**Stored data:**

=====

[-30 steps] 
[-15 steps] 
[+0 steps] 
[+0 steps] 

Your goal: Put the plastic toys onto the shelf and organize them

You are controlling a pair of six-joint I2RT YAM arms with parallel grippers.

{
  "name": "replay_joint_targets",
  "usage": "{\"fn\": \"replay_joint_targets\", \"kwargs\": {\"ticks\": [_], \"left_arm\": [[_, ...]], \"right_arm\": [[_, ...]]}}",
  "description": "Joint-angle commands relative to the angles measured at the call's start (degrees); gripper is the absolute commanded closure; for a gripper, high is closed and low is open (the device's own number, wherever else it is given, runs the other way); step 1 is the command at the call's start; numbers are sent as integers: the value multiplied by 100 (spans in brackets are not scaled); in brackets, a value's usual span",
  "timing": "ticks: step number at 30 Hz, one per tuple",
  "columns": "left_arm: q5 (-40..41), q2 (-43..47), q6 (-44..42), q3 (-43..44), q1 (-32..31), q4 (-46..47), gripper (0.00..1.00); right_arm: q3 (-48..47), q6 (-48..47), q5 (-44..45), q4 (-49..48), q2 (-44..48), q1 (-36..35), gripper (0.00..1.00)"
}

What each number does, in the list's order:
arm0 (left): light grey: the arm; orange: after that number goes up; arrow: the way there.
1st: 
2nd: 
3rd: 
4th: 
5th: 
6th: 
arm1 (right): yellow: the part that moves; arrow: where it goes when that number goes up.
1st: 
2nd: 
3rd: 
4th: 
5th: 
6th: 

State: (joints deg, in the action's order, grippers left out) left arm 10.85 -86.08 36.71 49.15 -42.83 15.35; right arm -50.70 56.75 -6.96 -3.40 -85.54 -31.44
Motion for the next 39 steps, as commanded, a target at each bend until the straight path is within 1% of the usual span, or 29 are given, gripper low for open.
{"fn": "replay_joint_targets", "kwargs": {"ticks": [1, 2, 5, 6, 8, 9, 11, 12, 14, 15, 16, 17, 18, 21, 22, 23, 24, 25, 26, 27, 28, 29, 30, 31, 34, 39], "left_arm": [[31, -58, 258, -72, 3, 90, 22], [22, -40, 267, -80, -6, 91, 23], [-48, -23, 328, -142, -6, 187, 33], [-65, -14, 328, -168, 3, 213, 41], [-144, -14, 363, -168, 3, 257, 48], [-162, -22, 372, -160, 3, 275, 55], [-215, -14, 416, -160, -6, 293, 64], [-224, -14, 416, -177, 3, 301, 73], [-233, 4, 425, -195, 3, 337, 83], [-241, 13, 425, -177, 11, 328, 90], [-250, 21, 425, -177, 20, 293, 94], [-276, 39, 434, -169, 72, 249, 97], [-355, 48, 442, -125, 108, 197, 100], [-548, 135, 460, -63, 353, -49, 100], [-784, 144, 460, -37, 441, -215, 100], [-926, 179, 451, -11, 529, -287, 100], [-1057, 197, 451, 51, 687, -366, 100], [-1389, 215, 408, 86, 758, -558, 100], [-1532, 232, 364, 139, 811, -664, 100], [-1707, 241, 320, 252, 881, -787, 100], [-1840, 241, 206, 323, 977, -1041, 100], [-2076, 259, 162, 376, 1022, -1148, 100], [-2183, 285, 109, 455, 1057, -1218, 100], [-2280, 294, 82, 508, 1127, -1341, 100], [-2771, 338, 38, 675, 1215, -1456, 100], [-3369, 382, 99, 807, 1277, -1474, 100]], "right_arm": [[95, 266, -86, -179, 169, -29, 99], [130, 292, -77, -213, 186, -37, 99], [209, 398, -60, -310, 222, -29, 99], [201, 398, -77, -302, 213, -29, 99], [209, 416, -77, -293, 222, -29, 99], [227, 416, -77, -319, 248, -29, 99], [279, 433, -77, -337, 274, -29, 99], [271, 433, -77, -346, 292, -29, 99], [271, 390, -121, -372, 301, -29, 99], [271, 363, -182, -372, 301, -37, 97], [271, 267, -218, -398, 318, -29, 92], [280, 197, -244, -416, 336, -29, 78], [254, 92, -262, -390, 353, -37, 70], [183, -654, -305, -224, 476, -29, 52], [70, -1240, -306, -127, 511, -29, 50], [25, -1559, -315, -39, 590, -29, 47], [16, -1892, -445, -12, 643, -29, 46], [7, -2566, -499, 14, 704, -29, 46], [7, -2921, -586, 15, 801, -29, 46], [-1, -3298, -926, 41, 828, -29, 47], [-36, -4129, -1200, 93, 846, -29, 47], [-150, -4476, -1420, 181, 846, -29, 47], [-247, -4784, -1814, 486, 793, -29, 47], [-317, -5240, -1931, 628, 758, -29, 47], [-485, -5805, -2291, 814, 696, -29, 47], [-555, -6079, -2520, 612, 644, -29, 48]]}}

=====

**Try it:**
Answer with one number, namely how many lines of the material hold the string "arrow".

**Response to this task:**
2